**Task prompt**
Reproduce the entire listing exactly. Leave the pictures out.

[Start of section]

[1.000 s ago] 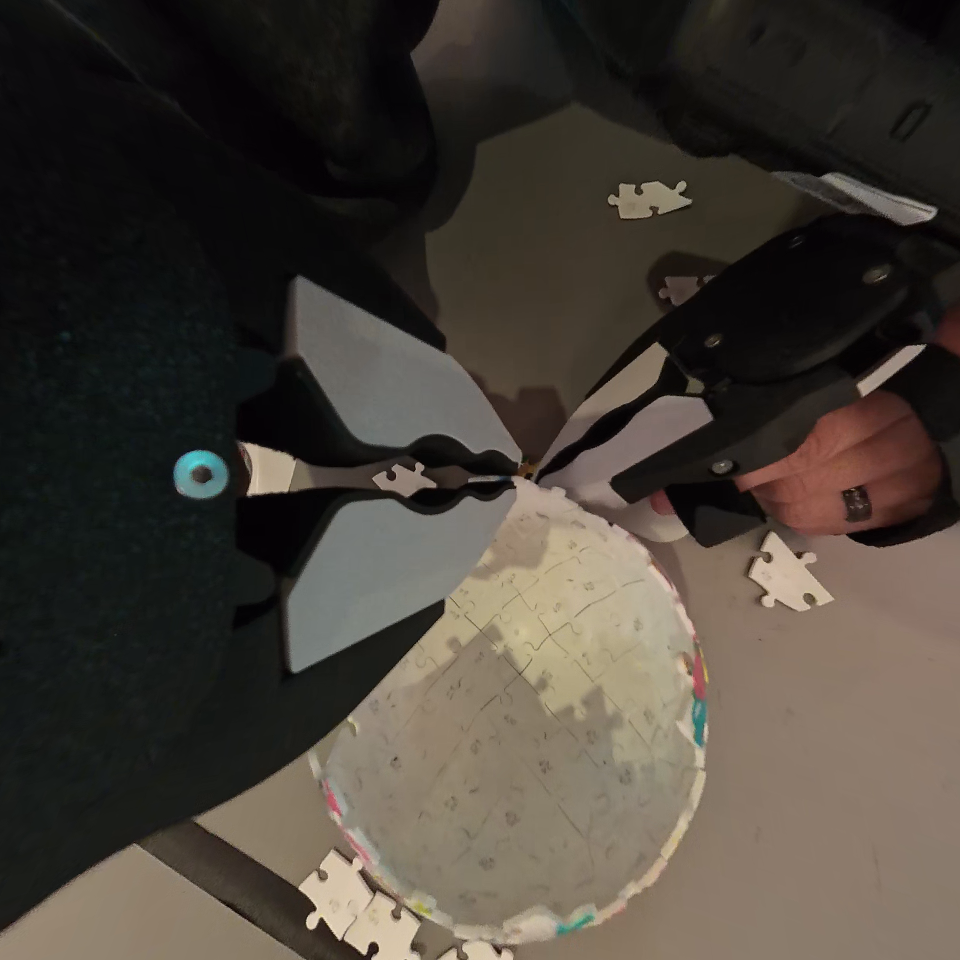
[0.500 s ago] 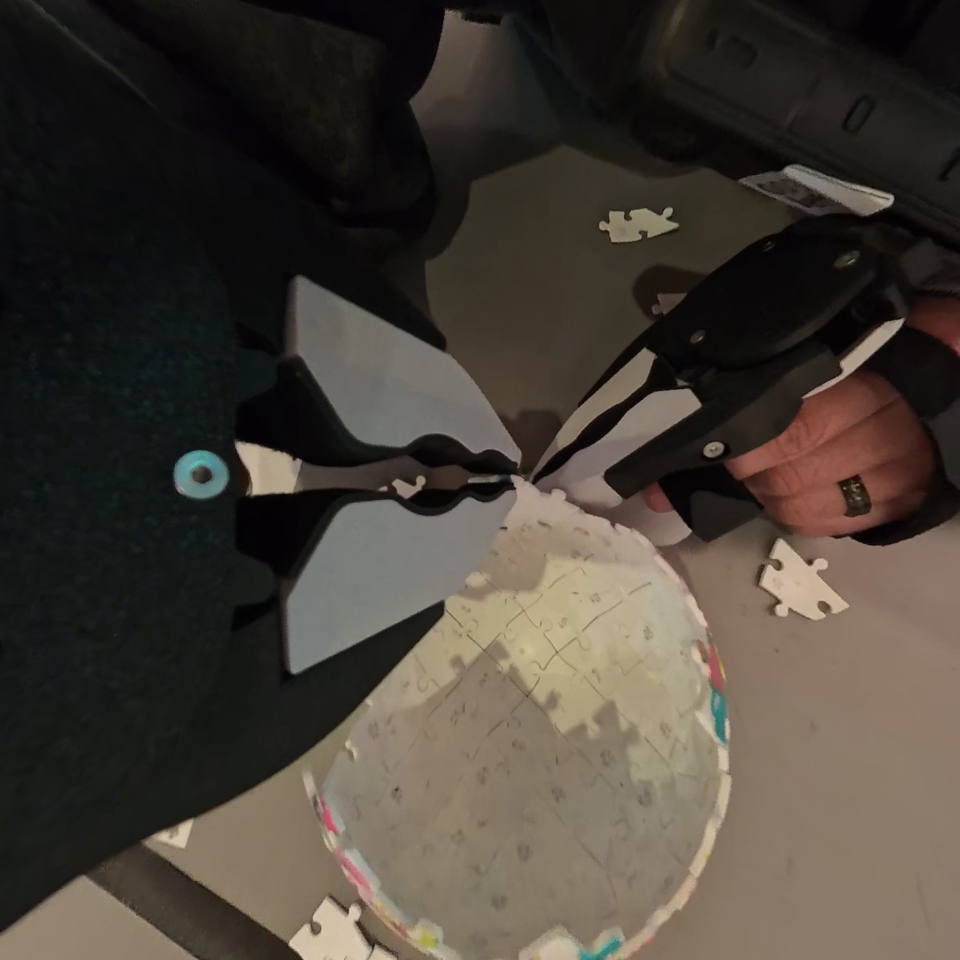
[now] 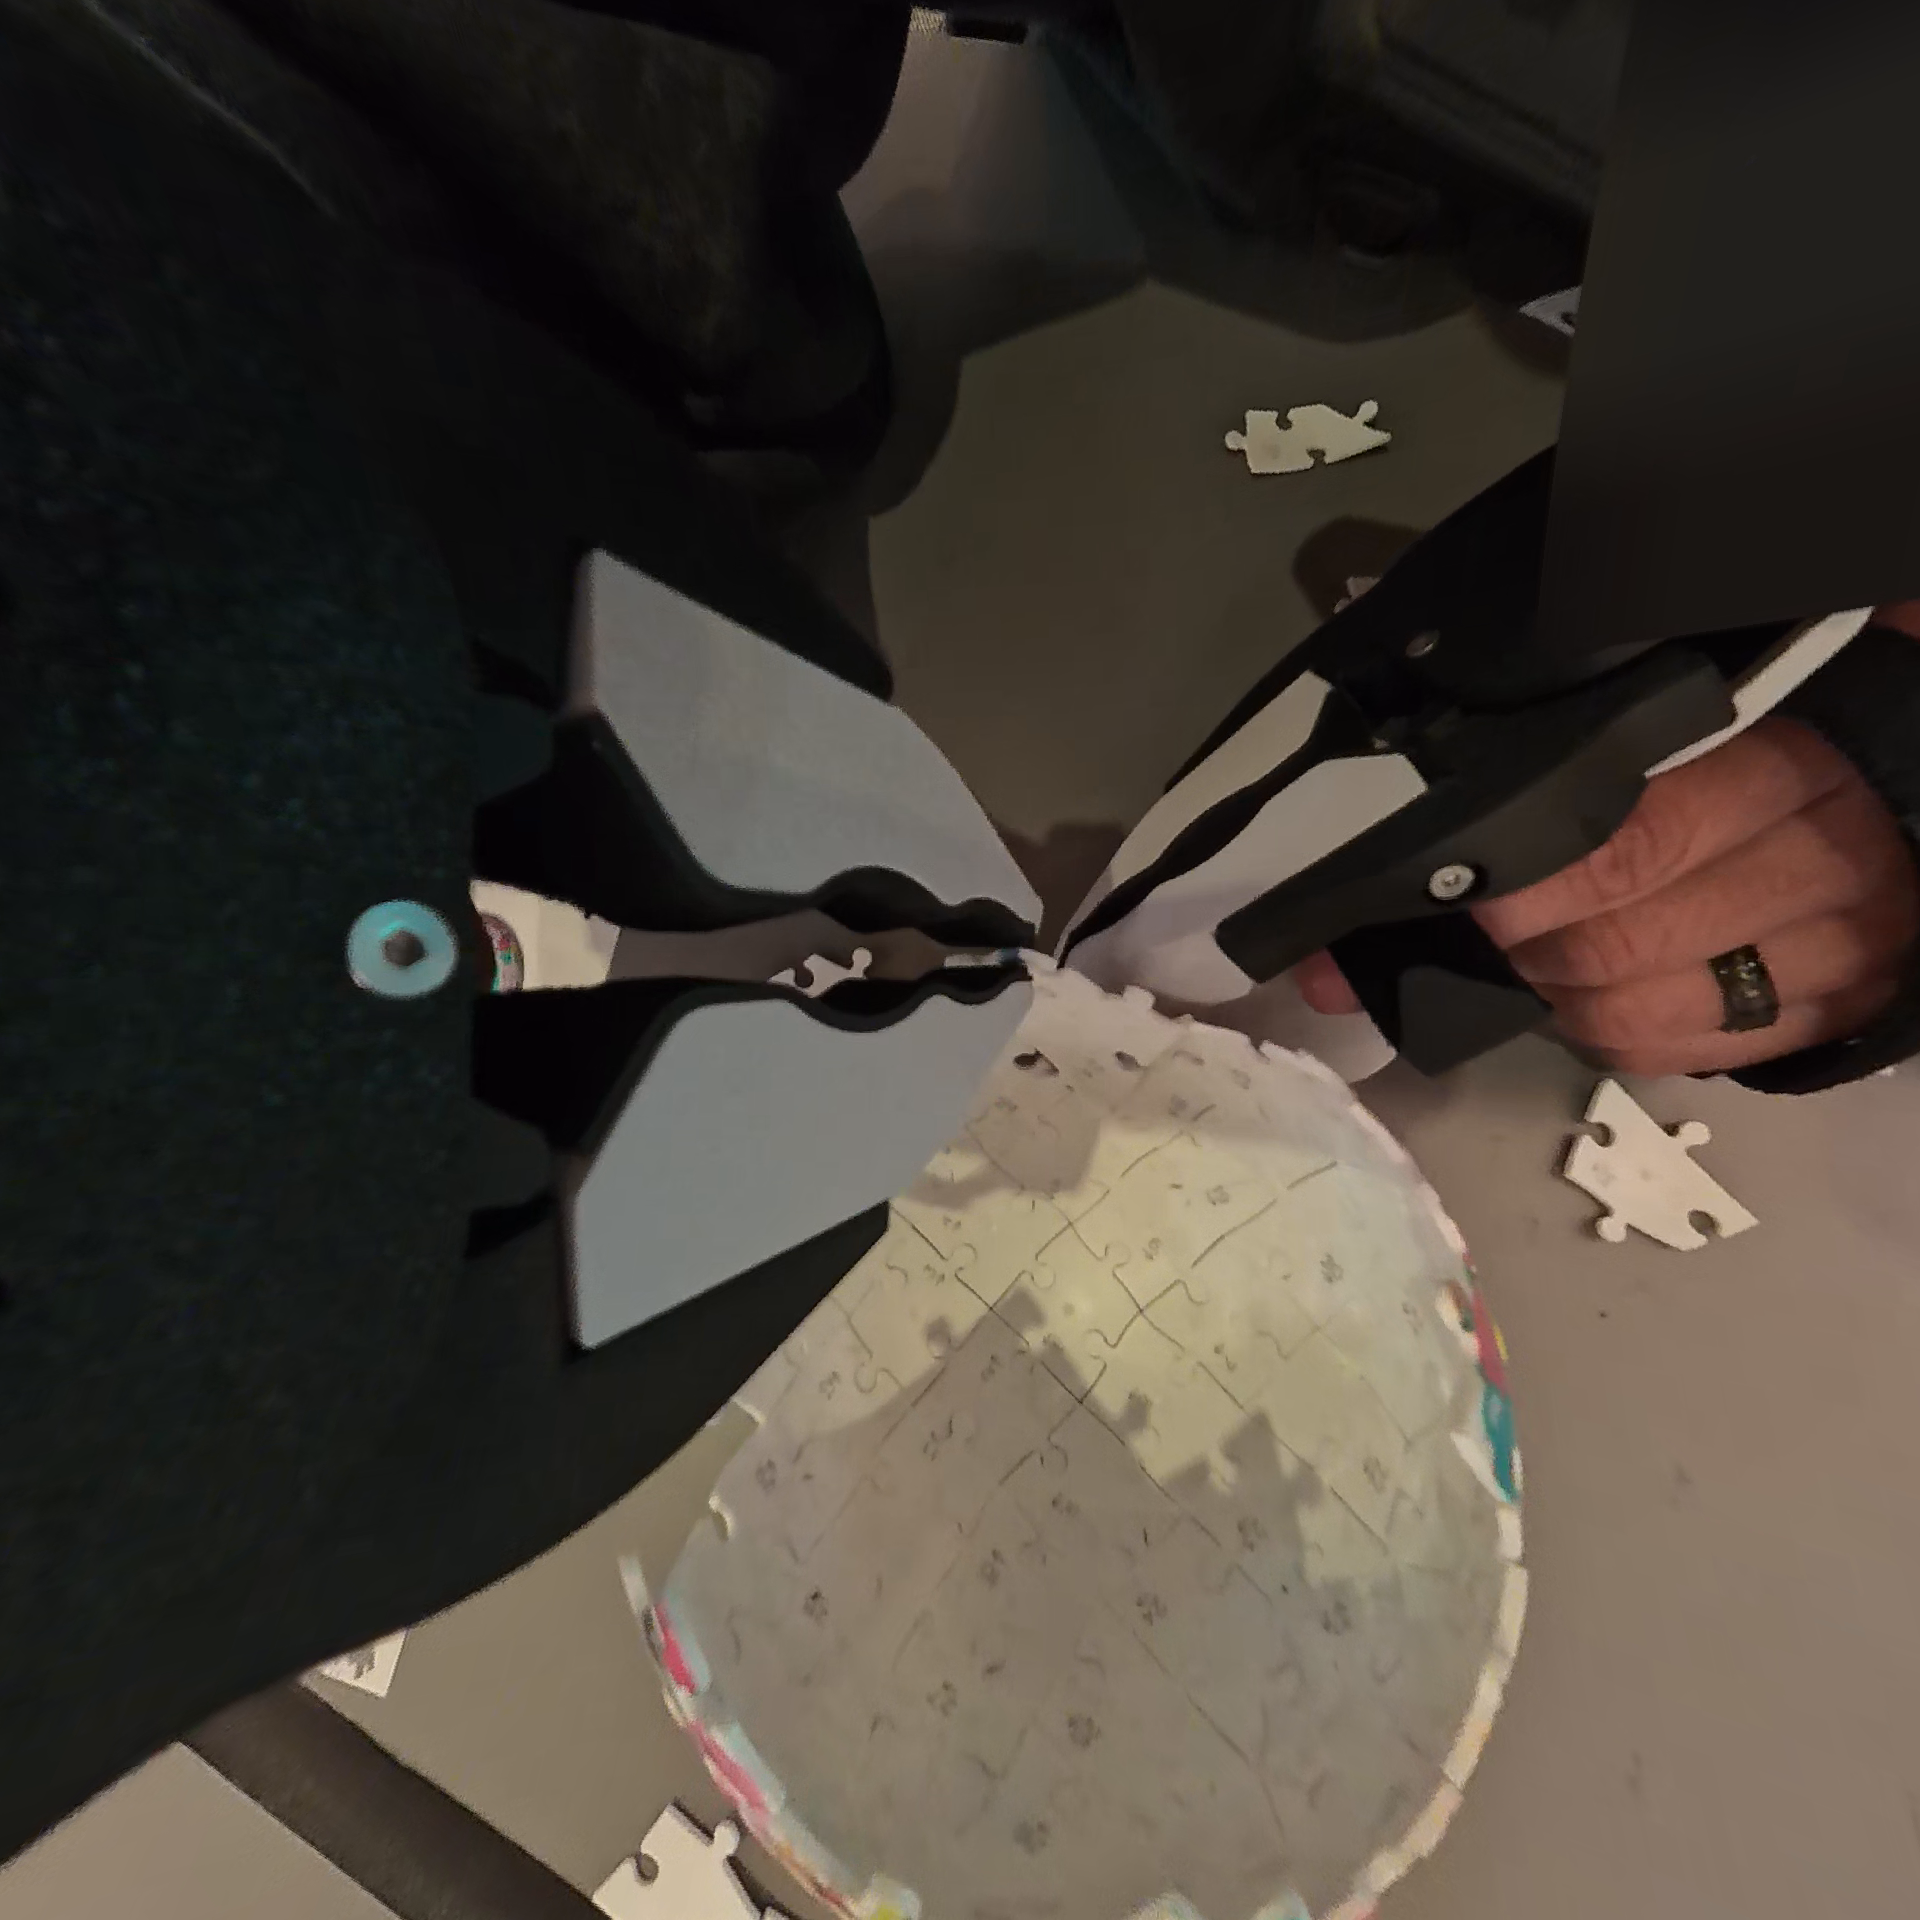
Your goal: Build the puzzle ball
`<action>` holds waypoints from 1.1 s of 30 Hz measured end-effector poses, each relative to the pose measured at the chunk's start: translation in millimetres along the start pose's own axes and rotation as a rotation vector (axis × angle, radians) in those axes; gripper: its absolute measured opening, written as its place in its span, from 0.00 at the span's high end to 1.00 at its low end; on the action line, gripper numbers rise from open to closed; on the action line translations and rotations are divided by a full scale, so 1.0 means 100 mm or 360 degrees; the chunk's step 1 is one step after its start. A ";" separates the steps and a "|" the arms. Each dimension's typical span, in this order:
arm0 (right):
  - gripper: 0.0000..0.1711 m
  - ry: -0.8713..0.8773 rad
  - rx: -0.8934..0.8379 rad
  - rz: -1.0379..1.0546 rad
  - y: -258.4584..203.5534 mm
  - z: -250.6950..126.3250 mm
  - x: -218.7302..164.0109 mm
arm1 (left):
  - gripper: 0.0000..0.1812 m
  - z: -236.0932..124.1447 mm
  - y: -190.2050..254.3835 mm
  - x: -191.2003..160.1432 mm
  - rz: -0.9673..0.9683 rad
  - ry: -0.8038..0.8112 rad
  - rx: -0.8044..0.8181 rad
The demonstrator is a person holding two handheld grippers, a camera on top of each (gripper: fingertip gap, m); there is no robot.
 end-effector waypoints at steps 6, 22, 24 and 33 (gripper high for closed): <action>0.99 -0.0024 -0.0014 0.0010 -0.01 -0.02 0.01 | 1.00 0.01 0.00 -0.01 0.0010 -0.0004 0.0002; 0.99 -0.0299 0.0019 -0.0051 -0.03 -0.05 0.02 | 1.00 0.00 0.01 -0.02 0.0009 -0.0010 -0.0007; 0.99 -0.0355 0.0050 -0.0048 -0.03 -0.06 0.01 | 1.00 0.00 0.01 -0.02 0.0008 -0.0003 -0.0011; 0.99 -0.0469 0.0158 -0.0127 -0.02 -0.05 0.03 | 1.00 0.01 0.02 -0.03 0.0019 -0.0017 -0.0016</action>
Point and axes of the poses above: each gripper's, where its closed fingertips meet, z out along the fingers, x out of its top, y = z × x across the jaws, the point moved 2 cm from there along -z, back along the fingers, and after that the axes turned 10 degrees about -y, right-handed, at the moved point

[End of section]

**Response to this exercise**
[1.000 s ago] 
[0.500 s ago] 
[now] 
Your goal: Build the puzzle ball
`<action>` holds waypoints from 1.1 s of 30 Hz measured end-effector poses, each relative to the pose measured at the chunk's start: translation in millimetres along the start pose's own axes and rotation as a rotation vector (axis × angle, radians) in those axes; gripper: its absolute measured opening, written as its place in its span, from 0.00 at the span's high end to 1.00 at its low end; on the action line, gripper numbers rise from open to closed; on the action line translations and rotations are divided by a full scale, so 1.0 means 100 mm or 360 degrees; the chunk's step 1 is one step after its start. A ";" separates the steps and a "|" the arms. Each dimension's typical span, in this order:
arm0 (right):
  - gripper: 0.0000..0.1711 m
  - ry: -0.8713..0.8773 rad
  - rx: -0.8934..0.8379 rad
  - rz: -1.0379..1.0546 rad
  - y: -258.4584..203.5534 mm
  - z: -250.6950..126.3250 mm
  - x: -218.7302..164.0109 mm
arm1 (left):
  - gripper: 0.0000..0.1812 m
  - z: -236.0932..124.1447 mm
  - y: -190.2050..254.3835 mm
  - x: -191.2003..160.1432 mm
  - rz: -0.9673..0.9683 rad
  - ry: -0.8038..0.8112 rad
  - rx: -0.8044..0.8181 rad
The demonstrator is a person holding two handheld grippers, a camera on top of each (gripper: fingertip gap, m); there is no robot.
 end-effector waypoints at steps 6, 22, 24 and 33 (gripper high for closed): <action>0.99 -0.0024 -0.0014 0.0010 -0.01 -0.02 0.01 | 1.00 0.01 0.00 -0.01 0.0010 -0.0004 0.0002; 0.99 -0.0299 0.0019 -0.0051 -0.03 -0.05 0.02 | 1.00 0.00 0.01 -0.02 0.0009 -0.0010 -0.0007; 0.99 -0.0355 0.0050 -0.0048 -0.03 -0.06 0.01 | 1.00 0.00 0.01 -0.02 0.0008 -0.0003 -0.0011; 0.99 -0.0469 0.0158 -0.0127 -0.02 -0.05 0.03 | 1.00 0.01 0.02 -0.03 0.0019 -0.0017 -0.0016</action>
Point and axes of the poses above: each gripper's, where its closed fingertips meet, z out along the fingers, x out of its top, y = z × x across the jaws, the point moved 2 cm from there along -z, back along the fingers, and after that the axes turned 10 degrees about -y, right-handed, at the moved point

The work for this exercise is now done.